Your assignment: Within the listing below, please show every line carrying the string "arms".

The data:
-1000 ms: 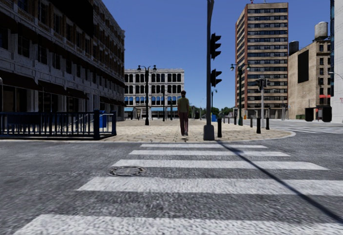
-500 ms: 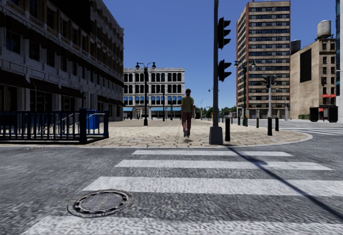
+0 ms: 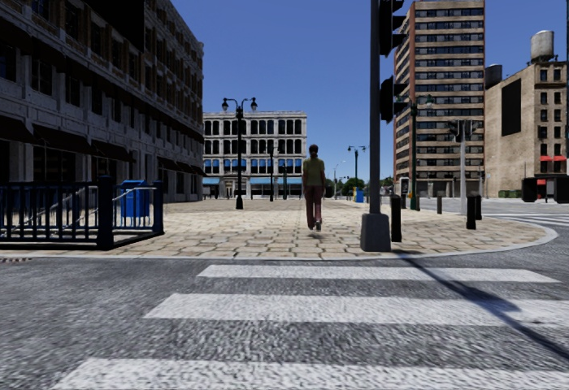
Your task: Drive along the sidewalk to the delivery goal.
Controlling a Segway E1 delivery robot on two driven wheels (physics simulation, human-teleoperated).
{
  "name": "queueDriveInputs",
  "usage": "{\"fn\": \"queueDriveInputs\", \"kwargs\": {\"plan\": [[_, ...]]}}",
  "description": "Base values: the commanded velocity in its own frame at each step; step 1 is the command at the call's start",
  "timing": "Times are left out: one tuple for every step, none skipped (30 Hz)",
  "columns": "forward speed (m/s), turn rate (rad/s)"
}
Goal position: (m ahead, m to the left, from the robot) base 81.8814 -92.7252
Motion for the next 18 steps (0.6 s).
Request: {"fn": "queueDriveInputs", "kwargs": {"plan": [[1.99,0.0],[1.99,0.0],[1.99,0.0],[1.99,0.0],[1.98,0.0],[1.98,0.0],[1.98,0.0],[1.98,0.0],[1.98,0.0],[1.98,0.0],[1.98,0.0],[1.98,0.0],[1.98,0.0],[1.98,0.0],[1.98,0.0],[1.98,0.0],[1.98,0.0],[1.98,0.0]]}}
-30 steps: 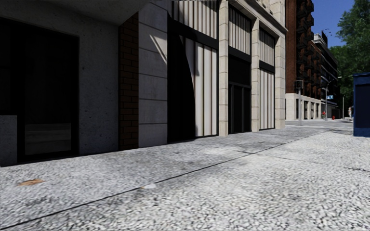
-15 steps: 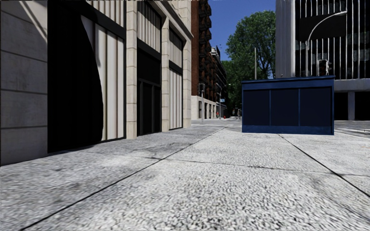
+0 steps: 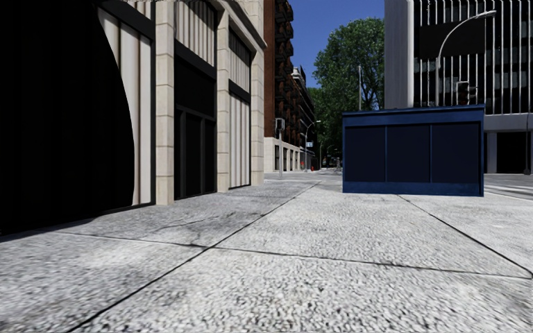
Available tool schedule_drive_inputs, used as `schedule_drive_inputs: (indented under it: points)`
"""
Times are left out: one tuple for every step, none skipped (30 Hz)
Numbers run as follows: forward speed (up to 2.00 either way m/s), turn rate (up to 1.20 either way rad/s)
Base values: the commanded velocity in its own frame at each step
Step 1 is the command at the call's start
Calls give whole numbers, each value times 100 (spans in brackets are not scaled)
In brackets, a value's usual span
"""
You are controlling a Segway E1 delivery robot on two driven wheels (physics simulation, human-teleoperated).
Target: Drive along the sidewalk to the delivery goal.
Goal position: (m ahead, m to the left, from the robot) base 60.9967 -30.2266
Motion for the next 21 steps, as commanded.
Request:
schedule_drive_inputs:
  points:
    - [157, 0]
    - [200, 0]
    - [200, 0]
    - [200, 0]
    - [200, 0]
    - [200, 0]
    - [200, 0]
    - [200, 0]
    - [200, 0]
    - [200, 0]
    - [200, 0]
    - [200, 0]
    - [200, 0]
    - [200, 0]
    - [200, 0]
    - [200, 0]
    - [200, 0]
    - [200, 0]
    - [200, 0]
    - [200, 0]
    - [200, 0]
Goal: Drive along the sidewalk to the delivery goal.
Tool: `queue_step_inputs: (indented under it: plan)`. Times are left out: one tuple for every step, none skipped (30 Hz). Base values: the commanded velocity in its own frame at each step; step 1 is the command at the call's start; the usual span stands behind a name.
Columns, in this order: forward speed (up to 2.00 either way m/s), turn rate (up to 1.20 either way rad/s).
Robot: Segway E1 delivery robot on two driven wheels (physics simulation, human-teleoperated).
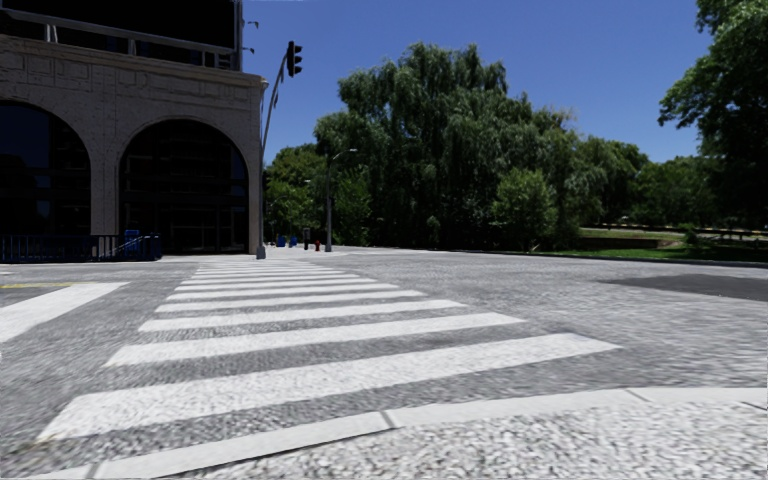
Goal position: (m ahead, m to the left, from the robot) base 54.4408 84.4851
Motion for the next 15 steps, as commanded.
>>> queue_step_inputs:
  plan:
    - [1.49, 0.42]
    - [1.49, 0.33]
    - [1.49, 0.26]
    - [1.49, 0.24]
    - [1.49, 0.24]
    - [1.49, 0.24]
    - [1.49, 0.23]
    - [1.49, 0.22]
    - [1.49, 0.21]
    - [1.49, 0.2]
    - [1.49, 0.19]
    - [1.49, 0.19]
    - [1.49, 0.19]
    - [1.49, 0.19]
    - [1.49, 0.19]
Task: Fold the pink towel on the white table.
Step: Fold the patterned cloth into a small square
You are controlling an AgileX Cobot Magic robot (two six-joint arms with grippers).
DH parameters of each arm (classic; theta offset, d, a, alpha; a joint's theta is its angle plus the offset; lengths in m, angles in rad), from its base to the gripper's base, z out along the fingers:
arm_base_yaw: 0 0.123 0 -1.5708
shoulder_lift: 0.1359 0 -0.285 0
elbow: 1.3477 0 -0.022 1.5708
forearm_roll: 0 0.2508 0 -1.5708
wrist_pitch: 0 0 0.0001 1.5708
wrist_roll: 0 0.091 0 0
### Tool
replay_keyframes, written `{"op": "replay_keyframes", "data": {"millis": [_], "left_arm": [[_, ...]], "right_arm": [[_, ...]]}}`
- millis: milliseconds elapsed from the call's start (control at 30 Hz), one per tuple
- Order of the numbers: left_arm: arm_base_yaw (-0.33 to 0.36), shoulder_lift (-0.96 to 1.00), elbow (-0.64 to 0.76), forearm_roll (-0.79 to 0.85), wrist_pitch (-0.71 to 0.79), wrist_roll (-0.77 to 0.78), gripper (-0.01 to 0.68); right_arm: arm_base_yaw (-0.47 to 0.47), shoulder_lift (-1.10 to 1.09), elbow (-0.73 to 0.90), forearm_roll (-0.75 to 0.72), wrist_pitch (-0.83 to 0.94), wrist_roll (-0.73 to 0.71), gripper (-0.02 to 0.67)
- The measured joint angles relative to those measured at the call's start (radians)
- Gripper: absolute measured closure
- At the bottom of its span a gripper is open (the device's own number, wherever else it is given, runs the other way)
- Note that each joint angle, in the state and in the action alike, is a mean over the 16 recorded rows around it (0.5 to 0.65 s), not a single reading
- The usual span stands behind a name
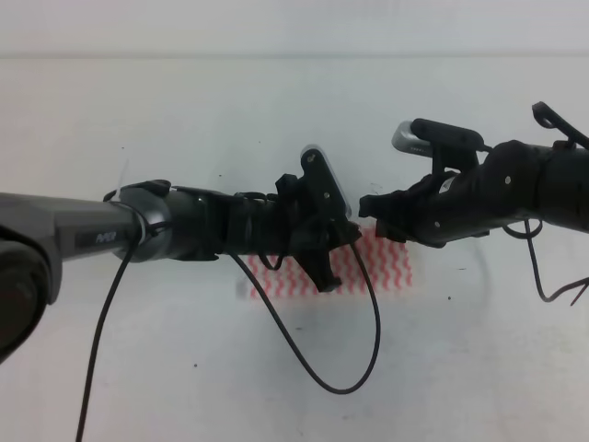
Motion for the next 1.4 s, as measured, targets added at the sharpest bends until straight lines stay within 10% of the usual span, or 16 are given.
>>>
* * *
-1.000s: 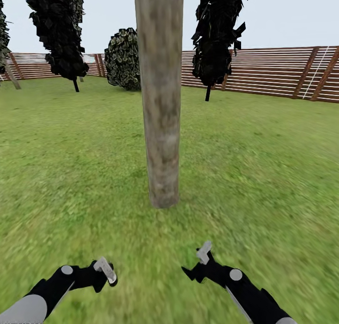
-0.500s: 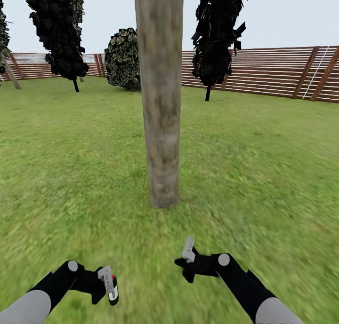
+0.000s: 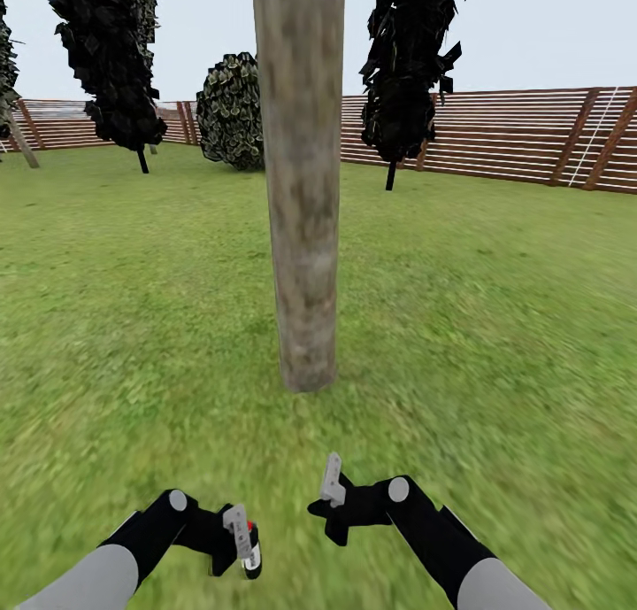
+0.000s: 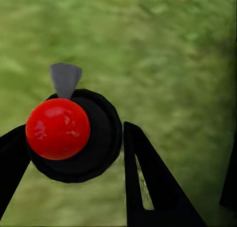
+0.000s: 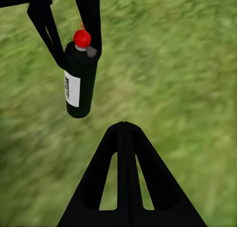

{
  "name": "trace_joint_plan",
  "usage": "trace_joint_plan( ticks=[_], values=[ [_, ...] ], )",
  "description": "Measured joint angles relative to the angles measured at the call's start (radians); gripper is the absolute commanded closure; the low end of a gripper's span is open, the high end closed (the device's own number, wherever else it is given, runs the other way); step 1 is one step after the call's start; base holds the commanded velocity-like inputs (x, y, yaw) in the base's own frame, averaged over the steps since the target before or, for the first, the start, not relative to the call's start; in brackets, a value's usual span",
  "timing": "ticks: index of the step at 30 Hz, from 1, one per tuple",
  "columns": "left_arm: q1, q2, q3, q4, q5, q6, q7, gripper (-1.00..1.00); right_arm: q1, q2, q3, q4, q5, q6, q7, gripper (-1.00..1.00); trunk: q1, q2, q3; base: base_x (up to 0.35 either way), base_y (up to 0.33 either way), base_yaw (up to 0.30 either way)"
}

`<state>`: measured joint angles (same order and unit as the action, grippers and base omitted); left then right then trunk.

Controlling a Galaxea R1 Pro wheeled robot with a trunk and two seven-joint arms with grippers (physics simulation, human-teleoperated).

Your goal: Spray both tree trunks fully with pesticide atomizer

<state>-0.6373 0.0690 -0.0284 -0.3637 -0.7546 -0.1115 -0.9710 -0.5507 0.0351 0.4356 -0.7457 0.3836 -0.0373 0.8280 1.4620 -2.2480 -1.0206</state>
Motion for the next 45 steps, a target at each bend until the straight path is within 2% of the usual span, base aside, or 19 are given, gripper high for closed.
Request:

Reply to the task:
You are controlling an AgileX Cobot Magic robot (two six-joint arms with grippers).
Controlling a Galaxea R1 Pro wheeled robot with a trunk and two seven-joint arms with grippers (physics simulation, human-teleoperated).

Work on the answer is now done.